В первые дни Короткевич, заходя в открытую комнату, чувствовал себя неуютно. Отыскивал Тоньку глазами, чтобы не попасть в какую- нибудь неловкую ситуацию. Мало им с Иваном было ехидной Лизаветы! Леопольд Янович, например, любил напевать в одиночестве, но знал, что фальшивит. И песни у него были все какие- то пионерские: «Край родной навек любимый…» или про «веселого барабанщика». Еще привычка была дурная, приобретенная в далеком детстве: когда задумывался, закусывал зубами согнутый указательный палец и качался из стороны в сторону. Ивана Климовича он не стеснялся. Тот сам был хорош. Когда нервничал, то громко чихал или щелкал суставами на пальцах.
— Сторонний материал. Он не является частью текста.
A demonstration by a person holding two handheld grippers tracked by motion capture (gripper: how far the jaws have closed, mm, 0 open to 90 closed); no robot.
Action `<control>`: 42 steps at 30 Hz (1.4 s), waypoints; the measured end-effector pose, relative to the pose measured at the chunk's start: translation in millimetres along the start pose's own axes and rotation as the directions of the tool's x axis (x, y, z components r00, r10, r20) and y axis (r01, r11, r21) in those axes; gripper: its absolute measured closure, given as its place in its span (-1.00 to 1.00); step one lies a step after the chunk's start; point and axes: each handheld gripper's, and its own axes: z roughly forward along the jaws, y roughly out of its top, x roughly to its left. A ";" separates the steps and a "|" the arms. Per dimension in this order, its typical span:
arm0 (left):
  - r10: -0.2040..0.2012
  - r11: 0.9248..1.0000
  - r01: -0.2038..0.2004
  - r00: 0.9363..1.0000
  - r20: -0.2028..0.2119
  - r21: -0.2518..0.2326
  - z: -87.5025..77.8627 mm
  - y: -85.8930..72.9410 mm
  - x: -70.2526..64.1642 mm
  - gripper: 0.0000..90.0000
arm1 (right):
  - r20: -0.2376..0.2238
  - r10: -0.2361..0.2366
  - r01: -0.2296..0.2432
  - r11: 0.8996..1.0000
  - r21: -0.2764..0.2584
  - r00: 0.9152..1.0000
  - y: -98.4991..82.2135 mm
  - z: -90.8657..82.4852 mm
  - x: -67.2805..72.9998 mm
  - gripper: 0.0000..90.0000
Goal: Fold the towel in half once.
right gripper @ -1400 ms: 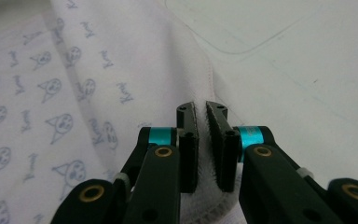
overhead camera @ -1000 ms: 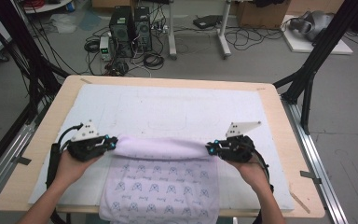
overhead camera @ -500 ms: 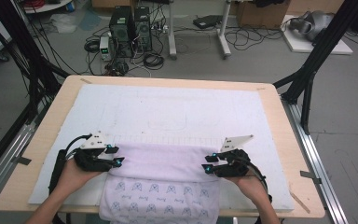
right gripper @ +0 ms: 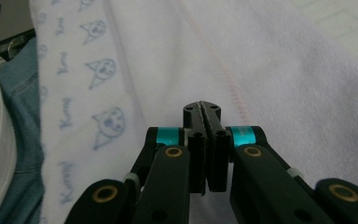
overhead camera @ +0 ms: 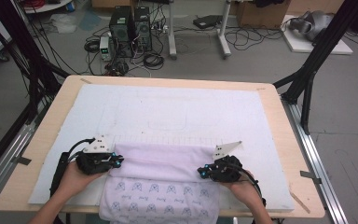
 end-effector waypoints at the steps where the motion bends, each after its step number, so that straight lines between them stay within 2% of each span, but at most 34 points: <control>1: 0.001 1.000 -0.001 1.000 -0.002 -0.005 -2.9 -0.9 -1.1 0.85 | -0.004 -0.007 0.007 1.000 -0.009 1.000 1.6 -2.0 2.4 0.99; 5: 0.001 1.000 -0.001 1.000 0.003 -0.013 -11.1 -7.7 -3.2 0.84 | 0.006 -0.032 0.032 0.999 -0.016 0.999 5.6 -10.3 8.8 0.97; 6: -0.009 1.000 0.009 1.000 0.011 -0.012 -11.2 -9.5 -2.9 0.82 | 0.018 -0.034 0.034 0.999 -0.010 0.999 5.3 -11.4 7.5 0.87; 7: -0.014 1.000 0.014 1.000 0.015 -0.008 -11.0 -10.6 -2.0 0.74 | 0.041 -0.025 0.026 1.000 -0.005 0.999 4.5 -12.1 4.6 0.76; 9: -0.032 0.999 0.032 0.999 0.016 -0.004 -8.4 -11.0 -0.7 0.49 | 0.074 0.002 -0.001 1.000 -0.011 0.997 2.3 -14.1 -3.3 0.67; 11: -0.034 0.999 0.034 0.999 0.023 -0.002 -5.0 -9.0 -0.5 0.45 | 0.099 0.022 -0.021 1.000 -0.015 0.995 1.4 -14.9 -10.9 0.61; 14: -0.037 0.999 0.037 0.999 0.035 0.016 2.8 -5.2 0.9 0.43 | 0.101 0.039 -0.039 0.999 -0.007 0.994 2.8 -12.9 -21.5 0.47; 17: -0.045 0.997 0.042 0.998 0.046 0.057 12.2 -4.6 3.0 0.44 | 0.046 0.065 -0.063 0.998 -0.030 0.997 7.2 -11.0 -28.0 0.25; 19: -0.034 0.997 0.030 0.998 0.053 0.076 15.4 -4.9 1.7 0.56 | 0.055 0.056 -0.054 0.998 -0.039 0.997 10.3 -12.8 -26.9 0.21; 20: -0.031 0.997 0.027 0.998 0.055 0.076 16.3 -4.9 0.9 0.58 | 0.050 0.052 -0.050 0.997 -0.055 0.997 12.4 -15.5 -27.2 0.21; 23: -0.020 0.997 0.015 0.998 0.063 0.080 17.4 -4.4 0.0 0.70 | 0.073 0.051 -0.046 0.996 -0.073 0.996 17.5 -21.3 -30.0 0.27; 25: -0.013 0.997 0.008 0.998 0.067 0.078 17.6 -4.4 -1.0 0.77 | 0.085 0.059 -0.054 0.997 -0.059 0.995 21.7 -20.0 -32.7 0.31; 27: -0.001 0.997 -0.004 0.998 0.065 0.077 17.0 -4.1 -1.9 0.85 | 0.087 0.051 -0.048 0.998 -0.031 0.995 24.0 -13.8 -34.6 0.31; 30: 0.000 0.998 -0.004 0.998 0.062 0.067 15.4 -4.1 -2.2 0.88 | 0.056 0.039 -0.043 0.997 0.058 0.998 22.1 -0.6 -32.5 0.34; 31: 0.001 0.998 -0.005 0.998 0.060 0.066 14.7 -4.0 -2.0 0.89 | 0.044 0.035 -0.039 0.996 0.075 0.998 20.4 2.0 -30.8 0.44; 34: 0.002 0.999 -0.005 0.999 0.053 0.050 11.8 -3.3 -3.5 0.89 | 0.023 0.021 -0.023 0.994 0.109 1.000 15.0 4.9 -23.3 0.91; 35: 0.005 0.999 -0.007 0.999 0.046 0.044 9.9 -2.9 -4.5 0.89 | 0.026 0.010 -0.013 0.994 0.112 1.000 13.7 4.5 -20.1 0.92; 40: 0.017 1.000 -0.016 0.999 0.028 -0.014 -4.3 -2.2 -12.4 0.90 | 0.041 -0.022 0.020 0.999 0.041 0.999 9.7 -11.8 -2.9 0.93; 42: 0.025 0.999 -0.024 0.999 0.038 -0.034 -12.5 -3.0 -18.5 0.90 | 0.030 -0.028 0.027 0.999 0.016 0.999 6.7 -19.8 6.4 0.93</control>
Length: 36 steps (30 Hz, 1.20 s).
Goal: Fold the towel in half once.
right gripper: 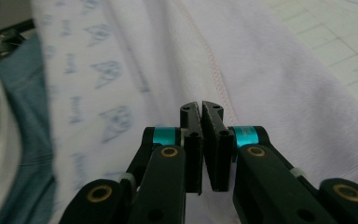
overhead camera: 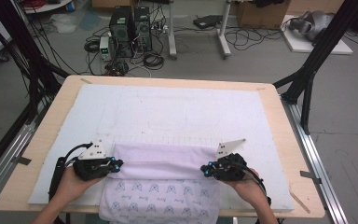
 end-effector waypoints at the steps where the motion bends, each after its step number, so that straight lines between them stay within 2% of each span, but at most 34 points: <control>1: 0.012 1.000 -0.012 1.000 0.014 -0.007 -4.7 -0.5 -5.1 0.90 | -0.016 -0.007 0.007 1.000 -0.012 1.000 -2.7 -5.8 9.5 0.93; 3: 0.037 0.999 -0.035 0.998 0.056 -0.035 -13.9 -3.0 -15.6 0.84 | -0.087 -0.027 0.024 0.999 -0.036 0.996 -9.0 -14.2 24.7 0.78; 4: 0.037 0.999 -0.035 0.997 0.067 -0.035 -17.3 -3.4 -19.3 0.67 | -0.125 -0.023 0.017 0.999 -0.049 0.992 -11.9 -18.4 30.4 0.71; 5: 0.031 0.999 -0.029 0.997 0.070 -0.037 -18.6 -3.6 -22.0 0.45 | -0.131 -0.032 0.024 0.998 -0.064 0.991 -14.0 -21.9 34.1 0.66; 8: 0.031 0.999 -0.030 0.997 0.064 -0.018 -18.9 -2.4 -22.2 0.35 | -0.085 -0.022 0.015 0.997 -0.081 0.996 -13.7 -26.9 31.3 0.58; 12: 0.017 1.000 -0.017 0.999 0.033 -0.014 -12.8 0.0 -13.9 0.35 | -0.015 -0.008 0.007 0.999 -0.052 1.000 -7.4 -16.0 15.2 0.52; 15: 0.006 1.000 -0.006 1.000 0.016 0.001 -4.5 0.1 -4.5 0.35 | 0.006 -0.003 0.003 1.000 -0.025 1.000 -5.4 -4.6 3.4 0.37; 19: -0.019 1.000 0.019 1.000 0.017 0.016 6.4 -3.5 1.9 0.36 | 0.016 0.036 -0.036 0.999 -0.017 0.999 -10.0 0.2 -5.6 0.39; 22: -0.028 0.999 0.027 1.000 0.012 0.026 10.0 -6.6 2.2 0.36 | -0.011 0.049 -0.049 0.999 0.012 0.999 -15.3 2.1 -3.9 0.51; 24: -0.023 0.999 0.023 1.000 0.010 0.035 9.2 -8.3 2.4 0.36 | -0.071 0.037 -0.035 0.999 0.032 0.997 -18.3 3.5 1.5 0.53; 26: -0.025 0.999 0.025 1.000 0.004 0.032 7.7 -9.8 2.5 0.36 | -0.119 0.025 -0.018 0.998 0.060 0.993 -20.6 3.8 12.2 0.55; 28: -0.028 0.999 0.028 1.000 -0.006 0.031 5.7 -10.0 3.1 0.36 | -0.133 -0.001 0.009 0.998 0.059 0.991 -22.4 2.7 23.3 0.54; 30: -0.030 0.999 0.031 0.999 -0.021 0.027 4.1 -7.9 5.7 0.33 | -0.122 -0.018 0.023 0.999 0.044 0.992 -21.5 -2.0 30.1 0.51; 31: -0.033 0.999 0.034 0.999 -0.028 0.025 3.5 -5.9 7.7 0.31 | -0.097 -0.022 0.025 0.999 0.032 0.995 -20.2 -5.1 30.1 0.51; 34: -0.044 0.999 0.045 0.997 -0.055 0.013 3.1 1.4 14.0 0.26 | -0.023 -0.015 0.015 1.000 0.002 1.000 -14.3 -13.2 20.1 0.47; 36: -0.056 0.998 0.057 0.995 -0.087 0.015 4.5 5.9 20.6 0.19 | 0.031 -0.011 0.011 1.000 -0.001 0.999 -9.6 -14.9 9.6 0.41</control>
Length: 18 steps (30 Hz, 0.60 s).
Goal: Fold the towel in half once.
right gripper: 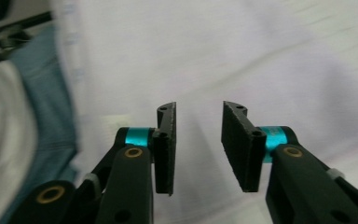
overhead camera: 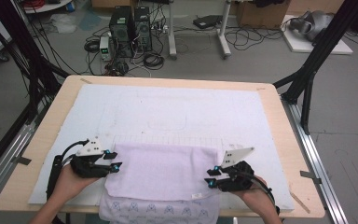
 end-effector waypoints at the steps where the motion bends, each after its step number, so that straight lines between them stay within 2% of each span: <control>1: -0.006 1.000 0.007 1.000 -0.017 0.002 1.8 2.0 3.6 0.17 | 0.029 -0.002 0.002 1.000 0.002 1.000 2.1 0.6 -6.3 0.39; 4: -0.043 0.999 0.043 0.997 -0.060 0.005 9.4 4.1 15.8 0.11 | 0.092 0.018 -0.018 1.000 -0.005 0.996 8.1 4.5 -26.5 0.29; 7: -0.062 0.997 0.065 0.993 -0.099 0.030 18.5 2.3 27.5 0.04 | 0.138 0.045 -0.044 0.999 -0.011 0.989 10.9 10.5 -44.7 0.18; 11: -0.112 0.992 0.116 0.990 -0.090 0.041 29.0 -0.3 42.2 0.01 | 0.176 0.051 -0.051 0.999 -0.005 0.983 11.0 19.0 -61.3 0.09; 13: -0.137 0.989 0.141 0.988 -0.077 0.045 34.4 -1.3 46.8 0.00 | 0.167 0.070 -0.069 0.998 -0.012 0.984 9.5 22.1 -68.4 0.07; 16: -0.148 0.986 0.151 0.988 -0.055 0.071 41.7 -3.0 50.3 0.03 | 0.166 0.084 -0.082 0.996 -0.016 0.983 7.3 26.1 -77.2 0.04; 18: -0.141 0.987 0.145 0.989 -0.053 0.064 43.1 -3.1 50.4 0.10 | 0.158 0.099 -0.101 0.995 0.005 0.982 5.1 31.0 -82.0 0.02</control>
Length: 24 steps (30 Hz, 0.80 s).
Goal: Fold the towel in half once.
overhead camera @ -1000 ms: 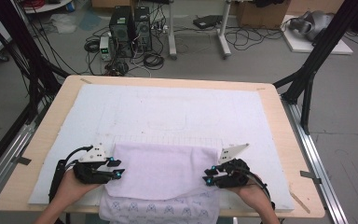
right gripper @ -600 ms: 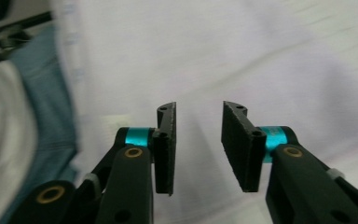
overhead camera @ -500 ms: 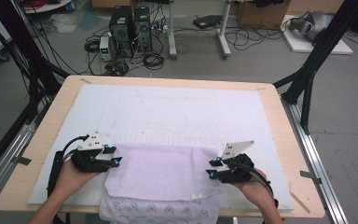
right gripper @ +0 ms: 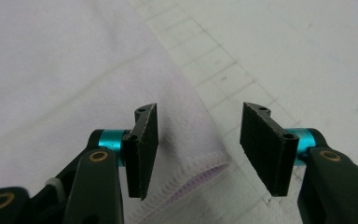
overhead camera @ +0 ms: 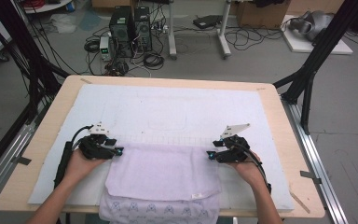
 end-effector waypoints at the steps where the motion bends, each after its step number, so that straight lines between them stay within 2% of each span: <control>1: 0.002 1.000 -0.002 1.000 0.030 -0.005 -0.2 0.0 0.7 0.25 | -0.010 0.008 -0.008 1.000 0.012 1.000 -0.7 3.0 -1.4 0.04; 2: 0.011 1.000 -0.010 0.999 0.036 -0.005 0.2 0.2 0.2 0.47 | -0.024 0.012 -0.012 1.000 0.019 1.000 -1.0 5.8 -2.4 0.14; 3: 0.016 1.000 -0.016 0.999 0.041 -0.007 0.2 0.8 -0.6 0.54 | -0.044 0.010 -0.009 1.000 0.027 0.999 -0.7 8.2 -2.8 0.32; 4: 0.023 1.000 -0.023 0.999 0.046 -0.008 -0.1 1.9 -0.9 0.72 | -0.068 0.008 -0.006 0.999 0.034 0.998 -0.5 10.3 -1.9 0.51; 5: 0.025 1.000 -0.024 0.998 0.052 -0.005 -0.1 3.1 -0.6 0.81 | -0.090 0.009 -0.006 1.000 0.028 0.996 0.2 10.7 -1.4 0.88; 6: 0.025 1.000 -0.025 0.998 0.054 0.005 0.6 5.7 0.8 0.84 | -0.116 -0.002 0.004 1.000 0.020 0.993 0.8 10.6 -1.6 0.89; 7: 0.024 1.000 -0.025 0.998 0.050 0.008 1.2 8.1 2.0 0.87 | -0.114 -0.015 0.018 1.000 0.022 0.993 2.3 11.3 -2.1 0.90; 8: 0.028 0.999 -0.029 0.999 0.043 0.016 2.1 11.5 3.2 0.88 | -0.116 -0.004 0.007 1.000 0.028 0.993 3.5 12.0 -4.3 0.90; 10: 0.031 1.000 -0.031 0.999 0.024 0.006 2.9 19.5 6.0 0.90 | -0.087 0.008 -0.006 1.000 0.029 0.996 7.6 9.7 -9.4 0.91; 11: 0.024 1.000 -0.024 1.000 0.015 -0.012 2.5 23.9 9.0 0.90 | -0.075 0.017 -0.016 1.000 0.011 0.997 10.4 7.0 -13.3 0.91; 13: 0.020 1.000 -0.020 1.000 -0.014 -0.017 1.9 36.4 16.6 0.91 | -0.043 0.029 -0.030 1.000 -0.008 0.999 18.4 1.7 -20.8 0.91; 16: 0.016 0.999 -0.018 0.998 -0.052 -0.041 -1.9 62.0 27.4 0.91 | 0.015 0.029 -0.029 1.000 -0.013 0.999 36.8 -5.9 -34.2 0.91; 18: 0.031 0.998 -0.035 0.996 -0.081 -0.055 -5.7 81.1 31.5 0.91 | 0.045 0.032 -0.031 0.999 -0.029 0.998 51.3 -12.8 -43.2 0.91; 21: 0.053 0.995 -0.063 0.991 -0.124 -0.079 -14.2 110.8 37.3 0.91 | 0.091 0.010 -0.008 1.000 -0.027 0.996 74.1 -22.7 -54.9 0.91; 24: 0.040 0.991 -0.058 0.989 -0.144 -0.124 -25.9 136.7 48.7 0.91 | 0.125 0.010 -0.004 0.999 -0.050 0.992 96.0 -36.4 -66.5 0.91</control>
Но при Курочкиной оба старались вести себя интеллигентно. А тут ребенок- невидимка! Думаешь, никого нет, а он в углу притаился, глаз с тебя не сводит.
Тонька приходил и уходил в одно и то же время: с девяти до одиннадцати.
По понедельникам и вторникам не появлялся. Курочкина тоже отсутствовала. У нее это были лекционные дни. Так что в это время Короткевич и Жуков могли расслабиться: песни петь и суставами щелкать в свое удовольствие.
Постепенно Леопольд Янович стал привыкать к странному мальчику, но иногда его все же одолевали сомнения, хорошо ли позволять ребенку находиться в атмосфере микробиологической лаборатории. К тому же могли возникнуть неприятные осложнения с начальством. И он не двусмысленно давал понять Ивану Климовичу, что у них из- за Тоньки- Левенгука могут быть большие неприятности.